Question

What is the derivative of $\sqrt{{{x}^{3}}}$?

Answer 1

Hint: We try to form the indices formula for the value 2. This is a square root of ${{x}^{3}}$. We take the indices form of ${{x}^{3}}$. We multiply the fraction with 3 to find the simplified form. Then we use the formula of \[\dfrac{d}{dx}\left( {{x}^{n}} \right)=n{{x}^{n-1}}\] to find the derivative of $\sqrt{{{x}^{3}}}$.

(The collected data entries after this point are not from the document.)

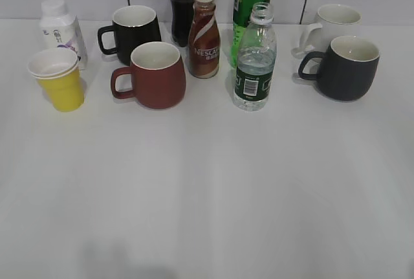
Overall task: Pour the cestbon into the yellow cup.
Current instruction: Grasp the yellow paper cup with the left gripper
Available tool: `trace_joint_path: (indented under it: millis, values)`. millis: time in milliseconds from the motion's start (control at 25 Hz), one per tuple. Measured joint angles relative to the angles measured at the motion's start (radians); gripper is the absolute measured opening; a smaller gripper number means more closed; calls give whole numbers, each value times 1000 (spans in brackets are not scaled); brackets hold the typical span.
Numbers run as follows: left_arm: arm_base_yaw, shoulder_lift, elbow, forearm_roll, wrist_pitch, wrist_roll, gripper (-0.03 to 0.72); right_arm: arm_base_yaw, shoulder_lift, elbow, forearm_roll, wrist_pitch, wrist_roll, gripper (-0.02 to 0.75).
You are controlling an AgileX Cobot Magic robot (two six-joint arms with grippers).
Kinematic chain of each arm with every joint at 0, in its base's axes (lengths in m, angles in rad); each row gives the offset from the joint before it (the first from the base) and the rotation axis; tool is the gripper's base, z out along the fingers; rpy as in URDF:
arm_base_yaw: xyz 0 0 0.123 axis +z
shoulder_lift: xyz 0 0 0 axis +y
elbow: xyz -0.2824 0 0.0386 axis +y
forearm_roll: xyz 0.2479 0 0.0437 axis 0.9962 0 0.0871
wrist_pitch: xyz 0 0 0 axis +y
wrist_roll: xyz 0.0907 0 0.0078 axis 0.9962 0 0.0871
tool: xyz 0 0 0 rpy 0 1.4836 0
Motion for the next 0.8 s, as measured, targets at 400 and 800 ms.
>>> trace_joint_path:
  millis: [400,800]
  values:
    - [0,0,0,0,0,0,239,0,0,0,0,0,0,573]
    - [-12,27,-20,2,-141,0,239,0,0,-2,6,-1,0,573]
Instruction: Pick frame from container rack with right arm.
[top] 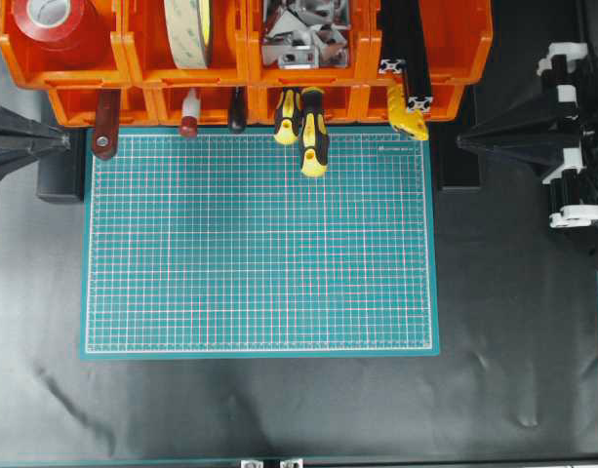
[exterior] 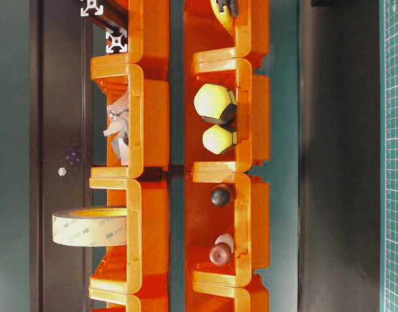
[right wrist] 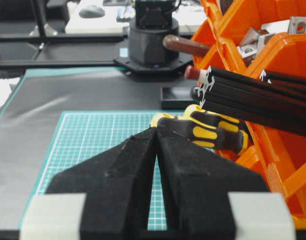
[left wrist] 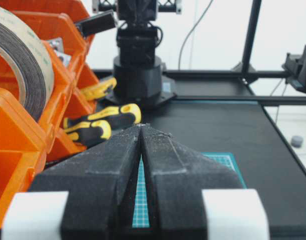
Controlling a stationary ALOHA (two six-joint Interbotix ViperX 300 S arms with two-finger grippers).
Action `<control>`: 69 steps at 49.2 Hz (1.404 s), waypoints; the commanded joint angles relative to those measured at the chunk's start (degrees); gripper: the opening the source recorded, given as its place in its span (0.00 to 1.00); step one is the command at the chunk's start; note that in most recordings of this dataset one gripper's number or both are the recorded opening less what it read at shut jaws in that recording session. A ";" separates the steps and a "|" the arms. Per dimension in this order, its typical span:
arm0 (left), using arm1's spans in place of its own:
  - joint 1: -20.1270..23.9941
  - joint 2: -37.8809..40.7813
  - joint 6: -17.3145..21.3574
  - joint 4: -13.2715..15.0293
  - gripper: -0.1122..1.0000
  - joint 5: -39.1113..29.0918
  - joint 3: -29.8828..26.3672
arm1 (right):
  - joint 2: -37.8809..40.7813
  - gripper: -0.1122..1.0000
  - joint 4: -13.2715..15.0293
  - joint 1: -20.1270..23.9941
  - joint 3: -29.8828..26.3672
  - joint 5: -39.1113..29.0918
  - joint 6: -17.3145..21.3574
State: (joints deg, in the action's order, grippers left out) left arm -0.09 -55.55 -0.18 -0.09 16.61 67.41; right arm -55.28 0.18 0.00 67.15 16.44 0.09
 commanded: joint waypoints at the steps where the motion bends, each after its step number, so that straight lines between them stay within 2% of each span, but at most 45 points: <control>1: 0.00 1.49 -0.62 -1.76 0.15 0.44 -2.46 | 0.09 0.12 -0.53 0.26 -0.79 0.53 1.14; 4: -0.35 1.85 -0.62 -1.76 0.13 0.53 -3.52 | -0.18 0.15 -1.05 0.62 -1.32 -1.05 1.49; 9: -0.44 1.49 -0.53 -1.76 0.10 -0.26 -4.48 | -1.05 0.10 -1.23 1.32 -3.60 -7.56 4.22; 15: -0.53 -0.62 -0.62 -1.76 0.10 -3.87 -5.80 | -2.20 0.10 -1.14 3.43 -8.61 -19.95 7.47; 27: -1.58 -2.81 -0.62 -1.85 0.10 -12.39 -8.79 | 0.26 0.10 -1.05 7.12 -21.88 -46.23 8.35; 31: -1.58 -2.99 -0.62 -1.85 0.10 -13.10 -9.23 | 2.81 0.10 -0.35 7.12 -26.63 -53.79 8.44; 39: -1.67 -2.72 -0.88 -1.76 0.10 -13.10 -9.23 | 8.53 0.10 1.76 8.26 -36.83 -63.63 8.35; 48: -1.58 -2.37 -1.85 -1.85 0.10 -13.80 -9.14 | 15.29 0.10 4.75 11.34 -43.86 -74.27 8.35; 53: -1.58 -2.46 -2.11 -1.76 0.10 -13.97 -9.14 | 18.81 0.10 8.70 14.24 -47.20 -80.60 8.61; 57: -1.58 -2.55 -2.46 -1.76 0.10 -13.97 -9.14 | 21.53 0.10 13.80 17.05 -49.57 -84.73 9.67; 62: -1.58 -2.46 -2.55 -1.76 0.10 -13.97 -9.05 | 24.52 0.10 22.68 21.53 -51.86 -89.74 11.95; 65: -1.58 -2.37 -2.55 -1.76 0.10 -13.97 -8.96 | 26.10 0.10 29.18 24.87 -52.56 -92.55 13.80; 69: -1.58 -2.37 -2.55 -1.76 0.10 -13.97 -8.79 | 28.21 0.10 39.29 30.32 -52.29 -95.45 16.61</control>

Complete step by step solution:
We need to find the value of the algebraic form of $\sqrt{{{x}^{3}}}$. This is a square root form.
The given value is the form of indices. We are trying to find the root value of ${{x}^{3}}$.
We know the theorem of indices \[{{a}^{\dfrac{1}{n}}}=\sqrt[n]{a}\]. Putting value 2 we get \[{{a}^{\dfrac{1}{2}}}=\sqrt[2]{a}\].
Therefore, $\sqrt{{{x}^{3}}}={{\left( {{x}^{3}} \right)}^{\dfrac{1}{2}}}$. We know that ${{\left( {{a}^{m}} \right)}^{n}}={{a}^{mn}}$.
So, we get $\sqrt{{{x}^{3}}}={{\left( {{x}^{3}} \right)}^{\dfrac{1}{2}}}={{x}^{\dfrac{3}{2}}}$ .
Now we find the derivative of ${{x}^{\dfrac{3}{2}}}$.
We use the derivative formula of \[\dfrac{d}{dx}\left( {{x}^{n}} \right)=n{{x}^{n-1}}\].
We find \[\dfrac{d}{dx}\left( {{x}^{\dfrac{3}{2}}} \right)=\dfrac{3}{2}{{x}^{\dfrac{3}{2}-1}}=\dfrac{3}{2}{{x}^{\dfrac{1}{2}}}=\dfrac{3\sqrt{x}}{2}\].
Therefore, the derivative of $\sqrt{{{x}^{3}}}$ is \[\dfrac{3\sqrt{x}}{2}\].

Note:
The derivative form of \[\dfrac{d}{dx}\left( {{x}^{n}} \right)=n{{x}^{n-1}}\] is applicable for all values of $n\in \mathbb{R} - \left\{ 0 \right\}$. We also could have used chain rule where we need remember that in the chain rule \[\dfrac{d}{d\left[ h\left( x \right) \right]}\left[ goh\left( x \right) \right]\times \dfrac{d\left[ h\left( x \right) \right]}{dx}\], we aren’t cancelling out the part \[d\left[ h\left( x \right) \right]\].